They are the revved up motorcycles of water craft. They can hit 85 miles an hour as fast as a rider can crank the throttle. And if there's an accident on Lake Lanier chances are it involves a personal watercraft.
Eleven-year-old Kile Glover became the latest victim on July 6 when he and a 15-year-old girl were run over by a Jet Ski while they were being towed on an inner tube by a pontoon boat.
Glover, who was unresponsive when pulled from the lake following the crash, died Saturday. He is the son of Tameka Foster, the ex-wife of entertainer Usher Raymond, and Atlanta TV executive Ryan Glover.
The Department of Natural Resources identified the operator of the personal watercraft as Jeffry S. Hubbard, of Atlanta. DNR said alcohol does not appear to be a factor in the accident.

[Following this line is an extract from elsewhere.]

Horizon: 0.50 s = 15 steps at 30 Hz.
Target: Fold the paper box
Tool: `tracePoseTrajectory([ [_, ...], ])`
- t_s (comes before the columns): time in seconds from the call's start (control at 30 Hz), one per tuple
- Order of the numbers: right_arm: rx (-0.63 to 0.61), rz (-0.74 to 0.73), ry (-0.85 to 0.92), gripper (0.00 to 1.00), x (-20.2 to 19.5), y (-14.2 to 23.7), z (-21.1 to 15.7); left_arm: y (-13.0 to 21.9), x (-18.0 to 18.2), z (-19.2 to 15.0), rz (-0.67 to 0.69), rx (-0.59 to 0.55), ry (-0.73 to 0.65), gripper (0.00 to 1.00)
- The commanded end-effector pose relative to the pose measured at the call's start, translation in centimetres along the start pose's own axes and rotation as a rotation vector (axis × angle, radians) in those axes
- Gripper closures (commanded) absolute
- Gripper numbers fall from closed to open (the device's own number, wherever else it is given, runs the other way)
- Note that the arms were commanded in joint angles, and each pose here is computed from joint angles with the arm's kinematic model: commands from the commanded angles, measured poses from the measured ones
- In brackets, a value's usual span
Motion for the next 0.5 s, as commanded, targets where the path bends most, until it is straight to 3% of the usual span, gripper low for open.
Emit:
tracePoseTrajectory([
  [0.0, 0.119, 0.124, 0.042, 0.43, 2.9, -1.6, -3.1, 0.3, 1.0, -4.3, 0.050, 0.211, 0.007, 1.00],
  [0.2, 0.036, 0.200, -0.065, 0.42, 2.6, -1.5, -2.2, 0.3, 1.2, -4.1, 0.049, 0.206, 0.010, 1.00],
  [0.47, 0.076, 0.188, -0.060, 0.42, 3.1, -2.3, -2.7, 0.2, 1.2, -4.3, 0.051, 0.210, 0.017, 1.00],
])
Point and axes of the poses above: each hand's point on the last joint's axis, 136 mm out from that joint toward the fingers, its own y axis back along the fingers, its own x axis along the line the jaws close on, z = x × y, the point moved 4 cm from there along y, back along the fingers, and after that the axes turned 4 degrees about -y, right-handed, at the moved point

Coming as it did only four days after the funeral for two brothers, Jake and Griffin Prince, killed in a June 18 boat wreck at the lake, the accident added impetus to the idea, among law enforcement and some who live on the lake, something needs to be done about boat safety in the state, where boat operators aren't licensed, there's no speed limit, and all too often alcohol is in the mix. The proliferation of personal watercraft has added the danger, they say.
"As far as I'm concerned the lake hasn't been as safe since they first started showing up," said Captain Harry Chapman with the Hall County Sheriff's Office reserve unit. Chapman grew up on the banks of Lanier. "People just don't know how to operate them. They don't have brakes. All they are is an accelerator with handle bars."
DNR records reveal that accidents on Lanier involving personal watercraft, known by such trade names as Jet Ski and Waverunner, are indiscriminate by age. The oldest person involved in a crash was 61, the youngest 10. They're nearly unpredictable by cause: in one case a throttle stuck; in another the driver lost control jumping a wake. And the injuries range from bumps and bruises to death.
"When you're on a jet ski, when you let off the gas, you don't stop, and you can't steer," said Lt. Jody Chapman, who is on the marine unit for the Forsyth County Sheriff's Office, which has stepped up enforcement on Lanier since the deaths of the Prince boys.
Chapman said the unit has cracked down on a state law little enforced and of which the boating public is largely ignorant, he said. "It's called the 100 foot rule. If you're within 100 feet of another object -- another watercraft, a dock, a swimmer -- you're supposed to slow down to idle speed. If people did that almost all these accidents could be avoided."
Since July 4th — when the lake seems as snarled with watercraft as the downtown connector at rush hour, but moving at a better, and far more buoyant clip -- his water patrols cited nine boaters for violating the 100-foot law -- a $75 fine.
"We're trying to make a difference," said Chapman.
At the speeds personal watercraft move it doesn't take a collision to get injured. Last summer Cristy Buice, 38, was riding in open water on her Yamaha Waverunner when a boat coming head on veered in her direction and she turned sharply and accelerated to avoid it, catching the boat's wake.
"It threw me up in the air 15 feet and I landed and separated a shoulder and hip and didn't know what happened until I woke up in the ambulance," said Buice. The boat that nearly ran her over just kept going, she said.
Ever since, she won't let her teenagers take the Waverunner out into the main channel. "They're not happy about it," said Buice, who is in favor of tighter boating regulations, especially alcohol consumption. In Georgia, boaters can legally have more alcohol in their blood than automobile drivers, unlike in many other states.
"Most of the problems with boating up here involves alcohol," said Buice, who suspects the boat that nearly ran her over was aiming at her and the pilot was probably drinking, though she had no evidence of that.
Joanna Cloud, executive director of the Lake Lanier Association, said it concerns her that boaters aren't licensed and often clueless about boating regulations and operations before they hop aboard and hit the gas. Last year, there were 20 water-related fatalities at Lake Lanier, according to the Army Corps of Engineers. This year, there have been five deaths.
"You have to have some kind of education to get a hunting license to hunt deer," she said. "So if you get behind the wheel of something as powerful as power boat or jet ski, I think there needs to be something more in terms of requiring an education."
Cloud said her group, which represents businesses along the lake, will take up the issue in executive session at its Thursday meeting. "I can't say what we're going to recommend, but boating safety is the only thing on the agenda."
Chapman of the Hall County's sheriff's office was writing a letter Monday to State Representative Carl Rogers ,R-Gainesville, asking him to push legislation that will require boat and personal watercraft operators be licensed at the same time they get a license to drive a car, no younger.
He said he's answered too many calls on the lake where a watercraft operator lost control with tragic consequences. "Something needs to be done about who gets behind the wheel," he said.